An easy way to keep track of your hair care routine is the L.O.C. Method. L.O.C. stands for Liquid, Oil, Cream. By applying your hair products in this order, you can retain moisture better by sealing in the moisture (liquid) using the oil and following up with a styling cream. I've used this method and had great results. It also simplified my daily hair routine and promoted length retention because my hair maintained hydration. You can give this quick one step cocktail a try for easy get up and go styling.

Getting the right styling tools is important to maintaining healthy hair. Combing tools are used to create volume and detangle your curls. For detangling, you can opt to use a finger detailing method, a modified Denman brush, shower comb, or detangling brush.
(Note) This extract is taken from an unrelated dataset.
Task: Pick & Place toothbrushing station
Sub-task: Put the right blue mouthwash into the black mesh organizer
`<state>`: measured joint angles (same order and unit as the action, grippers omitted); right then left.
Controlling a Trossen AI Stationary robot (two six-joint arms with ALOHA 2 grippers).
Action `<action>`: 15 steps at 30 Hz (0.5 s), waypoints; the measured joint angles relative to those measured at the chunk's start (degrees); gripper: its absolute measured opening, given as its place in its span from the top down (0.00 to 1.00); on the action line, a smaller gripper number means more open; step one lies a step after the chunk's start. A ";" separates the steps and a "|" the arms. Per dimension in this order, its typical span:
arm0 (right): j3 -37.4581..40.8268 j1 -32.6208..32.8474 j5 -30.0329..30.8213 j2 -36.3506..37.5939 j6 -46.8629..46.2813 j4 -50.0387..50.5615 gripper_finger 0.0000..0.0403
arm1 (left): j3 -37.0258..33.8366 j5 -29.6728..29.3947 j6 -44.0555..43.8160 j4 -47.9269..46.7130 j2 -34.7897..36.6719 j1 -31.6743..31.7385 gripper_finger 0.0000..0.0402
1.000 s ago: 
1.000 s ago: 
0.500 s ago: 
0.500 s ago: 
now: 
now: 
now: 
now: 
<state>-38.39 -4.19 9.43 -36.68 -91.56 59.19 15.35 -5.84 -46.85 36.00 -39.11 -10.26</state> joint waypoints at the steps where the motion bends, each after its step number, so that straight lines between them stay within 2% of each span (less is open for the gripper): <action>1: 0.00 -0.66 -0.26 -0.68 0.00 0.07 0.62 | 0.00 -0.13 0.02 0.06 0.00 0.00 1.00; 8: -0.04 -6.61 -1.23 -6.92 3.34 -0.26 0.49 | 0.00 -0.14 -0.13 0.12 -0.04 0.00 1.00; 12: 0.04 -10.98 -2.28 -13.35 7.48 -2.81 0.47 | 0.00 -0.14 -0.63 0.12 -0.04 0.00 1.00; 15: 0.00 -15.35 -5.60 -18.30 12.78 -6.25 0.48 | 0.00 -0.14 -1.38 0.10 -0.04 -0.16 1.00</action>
An Afro Pick is a must have for lifting your hair at the roots to get the most volume for your fro. Also, a Boar Bristle brush is good for smoothing the sides of a high puff, afro puffs, or fro hawk. To secure your style you will need metal-free elastic bands or ribbon ties and bobby pins to keep you looking fresh and your hair healthy.

 Two strand twists: Click  here  for source  

Two strand twists: Click here for source  

A few go to styles to get you started are two strand twist outs, braid outs, high puffs and the Wash n’ Go. Your hair will be stretched to a longer length when using twist out or braid outs. Using your Afro Pick will lift and separate these curls to give you more volume and thicker hair. High puffs are perfect when you want to add some sass to your look or if your attempt to mimic your favorite YouTubers is a fail, it happens. Wash N’ Gos are great for showing off your curl pattern and once you master this it can be am easy go to on wash day. Remember, since every curly girl is different your Wash N’ Go will look differently from what you see online. Try not to compare your hair to others but learn how your own hair responds to products, styling method and the climate.
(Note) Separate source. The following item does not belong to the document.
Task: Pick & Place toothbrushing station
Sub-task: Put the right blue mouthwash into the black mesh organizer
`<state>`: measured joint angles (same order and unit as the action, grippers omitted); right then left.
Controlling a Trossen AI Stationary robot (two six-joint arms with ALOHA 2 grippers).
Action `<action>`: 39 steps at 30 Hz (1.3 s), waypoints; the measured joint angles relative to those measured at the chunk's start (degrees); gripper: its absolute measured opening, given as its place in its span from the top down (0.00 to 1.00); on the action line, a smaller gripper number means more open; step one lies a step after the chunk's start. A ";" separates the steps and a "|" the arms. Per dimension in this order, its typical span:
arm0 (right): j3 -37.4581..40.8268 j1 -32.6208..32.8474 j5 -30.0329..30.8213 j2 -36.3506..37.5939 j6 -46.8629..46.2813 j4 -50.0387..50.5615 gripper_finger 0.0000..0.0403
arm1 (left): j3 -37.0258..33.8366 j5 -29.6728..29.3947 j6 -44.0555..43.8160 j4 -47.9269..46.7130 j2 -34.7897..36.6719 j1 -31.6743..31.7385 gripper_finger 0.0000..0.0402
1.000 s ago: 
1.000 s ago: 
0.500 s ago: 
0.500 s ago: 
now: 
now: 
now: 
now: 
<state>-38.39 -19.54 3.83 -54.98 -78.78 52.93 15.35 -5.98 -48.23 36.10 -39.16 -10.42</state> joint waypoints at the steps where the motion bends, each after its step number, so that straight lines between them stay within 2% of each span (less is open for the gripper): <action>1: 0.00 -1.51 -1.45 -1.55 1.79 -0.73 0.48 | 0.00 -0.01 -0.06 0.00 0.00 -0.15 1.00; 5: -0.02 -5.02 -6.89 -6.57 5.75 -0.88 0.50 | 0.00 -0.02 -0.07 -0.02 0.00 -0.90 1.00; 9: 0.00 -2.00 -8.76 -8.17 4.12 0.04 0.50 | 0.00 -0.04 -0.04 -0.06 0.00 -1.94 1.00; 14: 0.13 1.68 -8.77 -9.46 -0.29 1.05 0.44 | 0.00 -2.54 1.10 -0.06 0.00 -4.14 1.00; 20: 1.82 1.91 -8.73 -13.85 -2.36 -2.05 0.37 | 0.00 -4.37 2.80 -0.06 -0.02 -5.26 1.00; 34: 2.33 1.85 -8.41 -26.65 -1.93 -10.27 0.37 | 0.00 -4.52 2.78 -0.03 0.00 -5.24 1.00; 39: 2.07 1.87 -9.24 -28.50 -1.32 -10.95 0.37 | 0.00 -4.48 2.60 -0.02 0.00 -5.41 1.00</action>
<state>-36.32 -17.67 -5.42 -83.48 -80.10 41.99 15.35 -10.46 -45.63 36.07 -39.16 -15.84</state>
 High puff: Click  here  for source  

High puff: Click here for source  

Your hair will behave differently and need specific nourishmentdepending on the time of year. In the cold and drier months of Fall and Winter you will need more moisture and protection. This is a good time to try different protective styles like Crochet Braids, Wigs, or Braided styles where your ends are safely tucked away. As the temperatures climb and the air becomes more humid, moisture will be easier to retain. In this case you can opt for stylers with more hold and antihumectants to keep moisture out and help you fight reversion, keeping your styles longer.

This journey you started is so worth it. It’s liberating to be able to rock your own hair and feel proud. In addition to the tips shared here the most important thing to remember is to be patient with your hair and love it. Your hair deserves your respect and TLC. Don’t make comparisons, embrace your texture and be fearless with your style.